Just Digital Marketplace v HCEOA

An enforcement agent could make a valid controlled goods agreement with a debtor via video call without physically entering the premises where the goods were located.

Summary

The High Court held, an enforcement agent can validly enter into a controlled goods agreement with a debtor whether or not the enforcement agent has physically entered the premises on which the goods are located.

Background

Just Digital Marketplace (J) applied to the court for a declaration that:

  • subject to the consent of the creditor and the debtor, a High Court enforcement officer can carry out a 'virtual' visit (as opposed to a physical visit) at the debtor's property pursuant to a writ of control

  • a High Court enforcement officer is able to enter into a controlled goods agreement with the debtor during the 'virtual' visit

  • having entered into a controlled goods agreement with the debtor, the High Court enforcement officer takes control of the goods pursuant to the relevant legislation

The High Court Enforcement Officers Association (HCEOA) and the Civil Enforcement Association (CIVEA) argued that these proposals did not constitute a valid controlled goods agreement.

The court's decision

The application was granted.

Having considered Schedule 12 of the Tribunals, Courts and Enforcement Act 2007 (TCEA 2007) and the Taking Control of Goods Regulations 2013 (2013 Regs), the court agreed with J. If both the creditor and debtor consent, an enforcement agent can enter into a ‘non-entry’ controlled goods agreement with the debtor, within the meaning of paragraph 13 of Schedule 12 of TCEA 2007.

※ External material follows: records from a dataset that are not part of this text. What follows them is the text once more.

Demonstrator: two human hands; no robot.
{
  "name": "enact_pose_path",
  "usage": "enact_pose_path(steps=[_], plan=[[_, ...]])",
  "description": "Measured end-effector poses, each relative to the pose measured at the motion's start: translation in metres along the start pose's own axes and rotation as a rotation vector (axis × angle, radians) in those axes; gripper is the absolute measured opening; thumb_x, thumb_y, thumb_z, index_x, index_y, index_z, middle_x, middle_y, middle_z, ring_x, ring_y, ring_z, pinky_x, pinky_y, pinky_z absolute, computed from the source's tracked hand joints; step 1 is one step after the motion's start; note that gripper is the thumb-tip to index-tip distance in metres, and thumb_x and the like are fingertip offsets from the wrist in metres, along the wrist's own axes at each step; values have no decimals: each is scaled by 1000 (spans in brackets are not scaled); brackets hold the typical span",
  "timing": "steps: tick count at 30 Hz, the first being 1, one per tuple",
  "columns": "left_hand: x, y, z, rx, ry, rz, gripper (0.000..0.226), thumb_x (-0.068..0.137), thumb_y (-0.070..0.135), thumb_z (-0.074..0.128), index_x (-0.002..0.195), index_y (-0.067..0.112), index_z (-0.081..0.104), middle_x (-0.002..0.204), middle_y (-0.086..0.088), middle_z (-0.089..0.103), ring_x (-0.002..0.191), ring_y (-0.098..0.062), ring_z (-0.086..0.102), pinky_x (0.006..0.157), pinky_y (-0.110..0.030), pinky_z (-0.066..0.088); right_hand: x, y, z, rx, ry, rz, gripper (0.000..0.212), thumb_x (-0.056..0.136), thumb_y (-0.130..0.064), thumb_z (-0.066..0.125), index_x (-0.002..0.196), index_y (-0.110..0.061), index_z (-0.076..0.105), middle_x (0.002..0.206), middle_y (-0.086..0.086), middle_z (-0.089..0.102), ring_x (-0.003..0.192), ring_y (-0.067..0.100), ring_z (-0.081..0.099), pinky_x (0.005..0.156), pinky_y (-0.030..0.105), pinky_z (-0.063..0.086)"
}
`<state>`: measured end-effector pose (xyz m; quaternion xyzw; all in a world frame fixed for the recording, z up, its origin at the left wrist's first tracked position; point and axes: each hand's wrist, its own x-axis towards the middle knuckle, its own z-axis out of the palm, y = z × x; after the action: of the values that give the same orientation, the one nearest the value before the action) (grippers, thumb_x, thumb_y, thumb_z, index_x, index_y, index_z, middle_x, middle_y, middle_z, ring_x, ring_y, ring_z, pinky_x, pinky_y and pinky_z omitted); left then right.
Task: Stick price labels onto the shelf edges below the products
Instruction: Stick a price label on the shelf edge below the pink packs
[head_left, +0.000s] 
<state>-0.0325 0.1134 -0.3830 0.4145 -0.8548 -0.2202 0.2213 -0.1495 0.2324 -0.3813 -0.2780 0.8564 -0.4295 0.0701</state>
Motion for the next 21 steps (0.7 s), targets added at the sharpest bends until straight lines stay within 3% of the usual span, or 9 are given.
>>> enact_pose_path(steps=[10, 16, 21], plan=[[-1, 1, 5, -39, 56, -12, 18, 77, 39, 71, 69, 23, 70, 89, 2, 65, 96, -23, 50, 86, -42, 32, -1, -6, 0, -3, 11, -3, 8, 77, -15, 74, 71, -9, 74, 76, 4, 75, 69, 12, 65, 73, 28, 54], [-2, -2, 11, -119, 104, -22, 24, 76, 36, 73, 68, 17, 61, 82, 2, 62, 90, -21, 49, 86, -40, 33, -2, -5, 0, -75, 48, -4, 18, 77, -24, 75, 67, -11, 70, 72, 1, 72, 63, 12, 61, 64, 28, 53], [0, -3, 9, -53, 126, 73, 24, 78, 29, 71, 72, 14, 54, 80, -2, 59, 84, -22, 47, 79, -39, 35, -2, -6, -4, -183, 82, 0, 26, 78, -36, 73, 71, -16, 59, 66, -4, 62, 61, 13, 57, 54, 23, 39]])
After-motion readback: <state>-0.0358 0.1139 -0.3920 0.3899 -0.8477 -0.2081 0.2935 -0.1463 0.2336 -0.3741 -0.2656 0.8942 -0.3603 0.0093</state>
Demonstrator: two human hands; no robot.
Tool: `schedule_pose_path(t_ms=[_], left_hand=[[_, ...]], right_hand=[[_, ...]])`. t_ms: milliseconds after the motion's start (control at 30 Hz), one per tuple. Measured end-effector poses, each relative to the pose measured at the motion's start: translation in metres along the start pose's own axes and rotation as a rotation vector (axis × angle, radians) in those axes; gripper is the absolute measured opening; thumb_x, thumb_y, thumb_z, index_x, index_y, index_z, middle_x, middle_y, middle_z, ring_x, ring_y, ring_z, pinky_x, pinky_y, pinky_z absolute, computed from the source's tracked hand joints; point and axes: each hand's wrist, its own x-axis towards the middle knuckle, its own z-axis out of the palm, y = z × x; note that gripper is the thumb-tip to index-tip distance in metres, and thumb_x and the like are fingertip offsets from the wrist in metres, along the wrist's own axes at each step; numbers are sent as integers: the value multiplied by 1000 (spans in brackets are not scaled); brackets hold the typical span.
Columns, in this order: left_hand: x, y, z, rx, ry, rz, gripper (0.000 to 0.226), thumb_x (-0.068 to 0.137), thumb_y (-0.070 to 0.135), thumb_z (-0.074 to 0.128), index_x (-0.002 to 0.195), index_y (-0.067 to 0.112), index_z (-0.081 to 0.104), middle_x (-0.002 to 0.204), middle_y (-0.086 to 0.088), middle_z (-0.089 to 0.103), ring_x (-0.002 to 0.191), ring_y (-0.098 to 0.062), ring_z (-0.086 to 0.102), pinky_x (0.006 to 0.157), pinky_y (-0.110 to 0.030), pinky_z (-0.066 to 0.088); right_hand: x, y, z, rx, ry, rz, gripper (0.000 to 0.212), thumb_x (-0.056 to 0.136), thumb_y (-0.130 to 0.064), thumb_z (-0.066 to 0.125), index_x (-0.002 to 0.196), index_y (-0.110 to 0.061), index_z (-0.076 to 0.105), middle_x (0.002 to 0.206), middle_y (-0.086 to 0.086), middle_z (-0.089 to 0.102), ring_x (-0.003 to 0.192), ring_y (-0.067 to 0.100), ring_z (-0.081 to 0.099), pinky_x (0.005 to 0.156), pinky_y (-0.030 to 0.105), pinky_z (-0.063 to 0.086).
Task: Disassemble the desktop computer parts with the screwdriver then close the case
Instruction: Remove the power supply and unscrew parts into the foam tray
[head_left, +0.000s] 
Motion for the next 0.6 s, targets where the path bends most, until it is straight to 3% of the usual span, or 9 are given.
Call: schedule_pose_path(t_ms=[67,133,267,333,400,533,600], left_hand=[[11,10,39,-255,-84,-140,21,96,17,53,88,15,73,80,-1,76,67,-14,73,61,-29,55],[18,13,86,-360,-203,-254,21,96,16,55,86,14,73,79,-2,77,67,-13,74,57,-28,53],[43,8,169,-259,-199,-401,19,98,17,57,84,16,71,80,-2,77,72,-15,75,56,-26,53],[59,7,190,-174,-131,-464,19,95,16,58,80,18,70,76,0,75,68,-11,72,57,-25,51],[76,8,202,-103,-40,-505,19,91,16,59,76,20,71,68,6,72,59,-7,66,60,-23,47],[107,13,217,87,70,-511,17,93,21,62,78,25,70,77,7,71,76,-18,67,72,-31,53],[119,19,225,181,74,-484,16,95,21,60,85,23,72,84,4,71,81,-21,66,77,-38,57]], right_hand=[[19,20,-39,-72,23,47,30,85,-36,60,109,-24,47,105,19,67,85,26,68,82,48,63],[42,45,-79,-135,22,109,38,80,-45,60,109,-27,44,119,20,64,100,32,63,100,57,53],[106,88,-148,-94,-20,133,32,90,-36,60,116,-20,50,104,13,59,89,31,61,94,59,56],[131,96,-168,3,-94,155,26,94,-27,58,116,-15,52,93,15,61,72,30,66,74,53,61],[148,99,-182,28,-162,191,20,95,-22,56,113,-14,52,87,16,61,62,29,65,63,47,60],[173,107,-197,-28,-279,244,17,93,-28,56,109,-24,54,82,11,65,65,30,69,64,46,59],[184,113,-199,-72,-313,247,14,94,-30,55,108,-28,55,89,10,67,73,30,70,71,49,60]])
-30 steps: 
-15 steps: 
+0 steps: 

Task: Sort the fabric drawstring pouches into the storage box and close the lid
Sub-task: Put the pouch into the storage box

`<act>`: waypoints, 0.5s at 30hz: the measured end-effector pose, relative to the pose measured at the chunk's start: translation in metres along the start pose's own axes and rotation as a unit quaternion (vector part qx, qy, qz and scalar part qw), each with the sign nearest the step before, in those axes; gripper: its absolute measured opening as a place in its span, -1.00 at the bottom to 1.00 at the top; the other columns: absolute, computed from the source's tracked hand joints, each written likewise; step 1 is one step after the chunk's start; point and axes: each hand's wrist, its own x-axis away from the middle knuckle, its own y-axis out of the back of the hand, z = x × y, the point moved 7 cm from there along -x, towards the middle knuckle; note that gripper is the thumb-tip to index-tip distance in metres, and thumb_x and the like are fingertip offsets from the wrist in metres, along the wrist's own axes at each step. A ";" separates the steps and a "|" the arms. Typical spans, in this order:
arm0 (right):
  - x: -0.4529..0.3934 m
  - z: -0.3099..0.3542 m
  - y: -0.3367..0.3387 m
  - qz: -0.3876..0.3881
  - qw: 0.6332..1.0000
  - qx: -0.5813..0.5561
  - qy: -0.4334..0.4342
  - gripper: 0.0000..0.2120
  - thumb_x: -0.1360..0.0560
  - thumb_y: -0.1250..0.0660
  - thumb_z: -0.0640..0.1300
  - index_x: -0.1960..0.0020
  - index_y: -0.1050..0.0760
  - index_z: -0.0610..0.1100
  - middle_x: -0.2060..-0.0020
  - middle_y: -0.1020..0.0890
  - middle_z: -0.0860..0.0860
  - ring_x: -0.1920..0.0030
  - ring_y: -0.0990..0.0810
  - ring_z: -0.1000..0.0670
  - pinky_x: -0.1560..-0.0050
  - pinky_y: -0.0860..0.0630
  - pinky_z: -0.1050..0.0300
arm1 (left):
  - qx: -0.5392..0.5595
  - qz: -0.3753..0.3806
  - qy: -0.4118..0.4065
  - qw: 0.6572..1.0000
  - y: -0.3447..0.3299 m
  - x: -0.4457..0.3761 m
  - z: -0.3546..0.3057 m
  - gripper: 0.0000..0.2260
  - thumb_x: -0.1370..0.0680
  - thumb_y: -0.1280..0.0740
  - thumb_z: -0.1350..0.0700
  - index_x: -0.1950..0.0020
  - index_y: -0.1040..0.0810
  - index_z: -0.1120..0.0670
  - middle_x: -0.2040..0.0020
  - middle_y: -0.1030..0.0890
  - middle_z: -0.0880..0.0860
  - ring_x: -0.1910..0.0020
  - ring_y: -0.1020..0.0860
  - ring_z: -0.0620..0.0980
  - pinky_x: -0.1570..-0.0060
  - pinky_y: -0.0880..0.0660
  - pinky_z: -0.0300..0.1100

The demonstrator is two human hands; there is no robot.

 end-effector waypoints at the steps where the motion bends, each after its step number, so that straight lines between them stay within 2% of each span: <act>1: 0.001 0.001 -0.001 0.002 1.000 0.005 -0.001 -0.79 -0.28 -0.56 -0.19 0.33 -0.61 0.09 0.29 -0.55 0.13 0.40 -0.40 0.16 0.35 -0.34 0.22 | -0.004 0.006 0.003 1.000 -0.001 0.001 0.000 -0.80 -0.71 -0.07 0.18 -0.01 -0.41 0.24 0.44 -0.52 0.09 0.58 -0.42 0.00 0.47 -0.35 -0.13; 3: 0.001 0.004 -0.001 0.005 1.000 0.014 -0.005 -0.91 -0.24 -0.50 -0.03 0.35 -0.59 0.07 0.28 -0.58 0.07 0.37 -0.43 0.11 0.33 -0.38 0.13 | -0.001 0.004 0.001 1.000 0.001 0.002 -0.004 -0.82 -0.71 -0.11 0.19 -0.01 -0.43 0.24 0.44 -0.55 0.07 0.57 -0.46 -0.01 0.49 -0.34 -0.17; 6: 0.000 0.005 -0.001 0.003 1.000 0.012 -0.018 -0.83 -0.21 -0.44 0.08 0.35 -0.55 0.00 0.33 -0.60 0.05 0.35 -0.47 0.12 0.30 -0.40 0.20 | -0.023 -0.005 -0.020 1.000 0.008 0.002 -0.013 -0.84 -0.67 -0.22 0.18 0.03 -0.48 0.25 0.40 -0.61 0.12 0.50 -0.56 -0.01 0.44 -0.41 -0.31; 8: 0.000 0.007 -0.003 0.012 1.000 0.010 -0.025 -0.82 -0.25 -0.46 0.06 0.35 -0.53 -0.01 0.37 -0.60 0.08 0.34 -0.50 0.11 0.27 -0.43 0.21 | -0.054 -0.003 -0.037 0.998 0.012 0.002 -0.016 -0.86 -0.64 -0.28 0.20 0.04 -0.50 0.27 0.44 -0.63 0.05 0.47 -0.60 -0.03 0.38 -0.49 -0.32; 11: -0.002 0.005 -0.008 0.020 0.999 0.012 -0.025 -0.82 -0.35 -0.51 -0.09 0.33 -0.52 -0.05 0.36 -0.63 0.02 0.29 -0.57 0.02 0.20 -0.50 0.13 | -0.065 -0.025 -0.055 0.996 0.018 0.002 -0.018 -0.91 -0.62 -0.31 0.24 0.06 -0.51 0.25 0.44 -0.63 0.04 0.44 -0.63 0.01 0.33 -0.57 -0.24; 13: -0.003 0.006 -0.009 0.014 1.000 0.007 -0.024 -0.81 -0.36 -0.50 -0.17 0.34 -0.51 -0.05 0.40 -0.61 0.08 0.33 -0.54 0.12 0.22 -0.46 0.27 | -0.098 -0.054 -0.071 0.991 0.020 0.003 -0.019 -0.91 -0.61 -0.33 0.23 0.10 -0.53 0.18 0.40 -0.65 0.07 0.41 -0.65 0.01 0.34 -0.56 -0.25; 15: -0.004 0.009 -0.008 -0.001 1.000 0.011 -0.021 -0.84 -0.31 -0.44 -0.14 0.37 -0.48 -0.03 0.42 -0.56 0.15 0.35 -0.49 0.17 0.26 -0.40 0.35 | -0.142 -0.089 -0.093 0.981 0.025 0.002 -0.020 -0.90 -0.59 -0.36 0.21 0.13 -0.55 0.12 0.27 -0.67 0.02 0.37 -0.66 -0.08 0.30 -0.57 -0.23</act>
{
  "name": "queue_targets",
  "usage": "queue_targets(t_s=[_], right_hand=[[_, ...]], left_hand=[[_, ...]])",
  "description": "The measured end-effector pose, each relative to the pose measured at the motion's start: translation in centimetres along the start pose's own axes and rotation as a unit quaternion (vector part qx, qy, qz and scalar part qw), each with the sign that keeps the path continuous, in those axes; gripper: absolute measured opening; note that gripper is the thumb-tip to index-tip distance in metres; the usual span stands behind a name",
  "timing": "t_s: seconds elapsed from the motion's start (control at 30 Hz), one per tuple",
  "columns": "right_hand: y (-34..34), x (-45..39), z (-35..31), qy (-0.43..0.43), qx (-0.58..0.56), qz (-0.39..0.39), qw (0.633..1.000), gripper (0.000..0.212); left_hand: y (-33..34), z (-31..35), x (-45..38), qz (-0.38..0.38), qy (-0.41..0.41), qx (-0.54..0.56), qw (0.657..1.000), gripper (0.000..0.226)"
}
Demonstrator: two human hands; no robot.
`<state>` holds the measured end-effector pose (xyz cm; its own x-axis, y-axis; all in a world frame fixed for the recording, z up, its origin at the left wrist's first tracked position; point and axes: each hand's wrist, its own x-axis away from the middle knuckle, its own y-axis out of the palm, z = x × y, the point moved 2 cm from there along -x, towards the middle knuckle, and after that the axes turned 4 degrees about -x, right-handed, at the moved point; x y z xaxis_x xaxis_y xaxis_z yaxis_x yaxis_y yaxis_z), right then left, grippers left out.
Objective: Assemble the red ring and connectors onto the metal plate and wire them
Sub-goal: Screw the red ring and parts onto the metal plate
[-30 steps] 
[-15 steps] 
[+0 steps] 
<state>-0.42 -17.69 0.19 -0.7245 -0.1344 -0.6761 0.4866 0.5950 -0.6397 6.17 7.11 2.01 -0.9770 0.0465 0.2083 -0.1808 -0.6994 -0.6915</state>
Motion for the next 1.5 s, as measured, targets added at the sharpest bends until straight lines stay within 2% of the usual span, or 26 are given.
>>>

However, the court noted that there are inconsistencies between TCEA 2007 and the 2013 Regs. The court found that whilst the TCEA 2007 did not prohibit a valid controlled goods agreement being made virtually, the 2013 Regs refer to allowing for ‘re-entry’ to remove goods after a controlled goods agreement is breached, but only where peaceable entry has already been made. Therefore, if a debtor breaches a ‘non-entry’ controlled goods agreement, an enforcement agent cannot physically enter the premises to remove the goods listed in the controlled goods agreement.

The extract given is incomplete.